About ready to throw my fist through something at this point, and users are unhappy.
I decided to unplug and forget this SR, and recreate it as NFS ISO share in XS rather than CIFS/SMB
Have done that now, all i can do is wait a few days to see if storage errors occur again. I can say however, those SMlog messages dont show up every 30 seconds anymore.

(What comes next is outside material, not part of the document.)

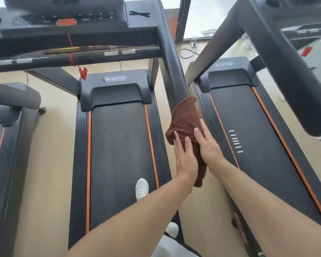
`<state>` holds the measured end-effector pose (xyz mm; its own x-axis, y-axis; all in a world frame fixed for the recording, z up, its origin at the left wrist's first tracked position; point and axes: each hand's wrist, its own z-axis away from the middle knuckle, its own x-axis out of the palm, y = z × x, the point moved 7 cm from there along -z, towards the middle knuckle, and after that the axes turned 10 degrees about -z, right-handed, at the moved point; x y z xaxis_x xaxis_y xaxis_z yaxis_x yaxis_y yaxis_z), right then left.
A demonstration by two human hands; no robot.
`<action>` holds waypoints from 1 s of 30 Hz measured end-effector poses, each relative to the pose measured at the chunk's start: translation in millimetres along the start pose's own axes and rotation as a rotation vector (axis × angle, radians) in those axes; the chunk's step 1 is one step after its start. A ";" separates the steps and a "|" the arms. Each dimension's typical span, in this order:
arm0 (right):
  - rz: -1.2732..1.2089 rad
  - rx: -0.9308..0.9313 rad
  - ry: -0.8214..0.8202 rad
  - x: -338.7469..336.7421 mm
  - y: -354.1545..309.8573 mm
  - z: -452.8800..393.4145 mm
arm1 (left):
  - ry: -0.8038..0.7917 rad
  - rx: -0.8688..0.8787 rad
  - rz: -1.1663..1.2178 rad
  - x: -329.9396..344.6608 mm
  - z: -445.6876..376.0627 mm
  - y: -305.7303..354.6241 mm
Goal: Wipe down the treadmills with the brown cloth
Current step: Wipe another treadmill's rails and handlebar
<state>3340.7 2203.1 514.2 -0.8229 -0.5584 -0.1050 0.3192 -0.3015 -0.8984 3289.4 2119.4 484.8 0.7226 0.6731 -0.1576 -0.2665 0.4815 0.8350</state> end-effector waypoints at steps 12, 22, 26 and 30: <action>0.117 -0.017 -0.064 30.1 -55.4 -112.6 | 0.124 0.057 -0.074 -11.3 -110.7 75.0; 0.456 -0.219 -0.008 87.8 -147.9 -254.6 | 0.020 -0.123 0.200 -29.1 -249.6 128.2; 0.557 -0.311 0.008 107.0 -171.5 -286.8 | -0.005 -0.219 0.333 -30.2 -295.2 124.0; 0.747 -0.409 -0.025 125.5 -195.0 -314.6 | -0.037 -0.284 0.430 -29.9 -322.5 138.1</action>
<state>3027.4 2434.9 542.1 -0.4518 -0.5181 -0.7262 0.5755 0.4527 -0.6811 3025.3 2346.8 434.8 0.5306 0.8258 0.1912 -0.7032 0.3029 0.6433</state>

In fact the only messages showing up are Unitrends snapshotting and attaching itself to vdis for backups right now, so at least it is 'back to normal' for now. Though normal is $#@!ed apparently.It also sheds light as to why previous guy would have reduced memory allocation to dom0, as this seems to reduce the time of these timeouts, while adding more increases the time of them(allegedly, i will know by Monday). If this is the actual fix, it means i will have solved a multiyear problem that 3 other people in my position were unable to solve. I really hope this is it.
And, does anybody actually know what that 'error' message in SMlog means? It doesnt have the word error, doesnt say anything bad, just lists some uuids.
Hopefully this horse is way past dead, and I can go clean my shillelagh.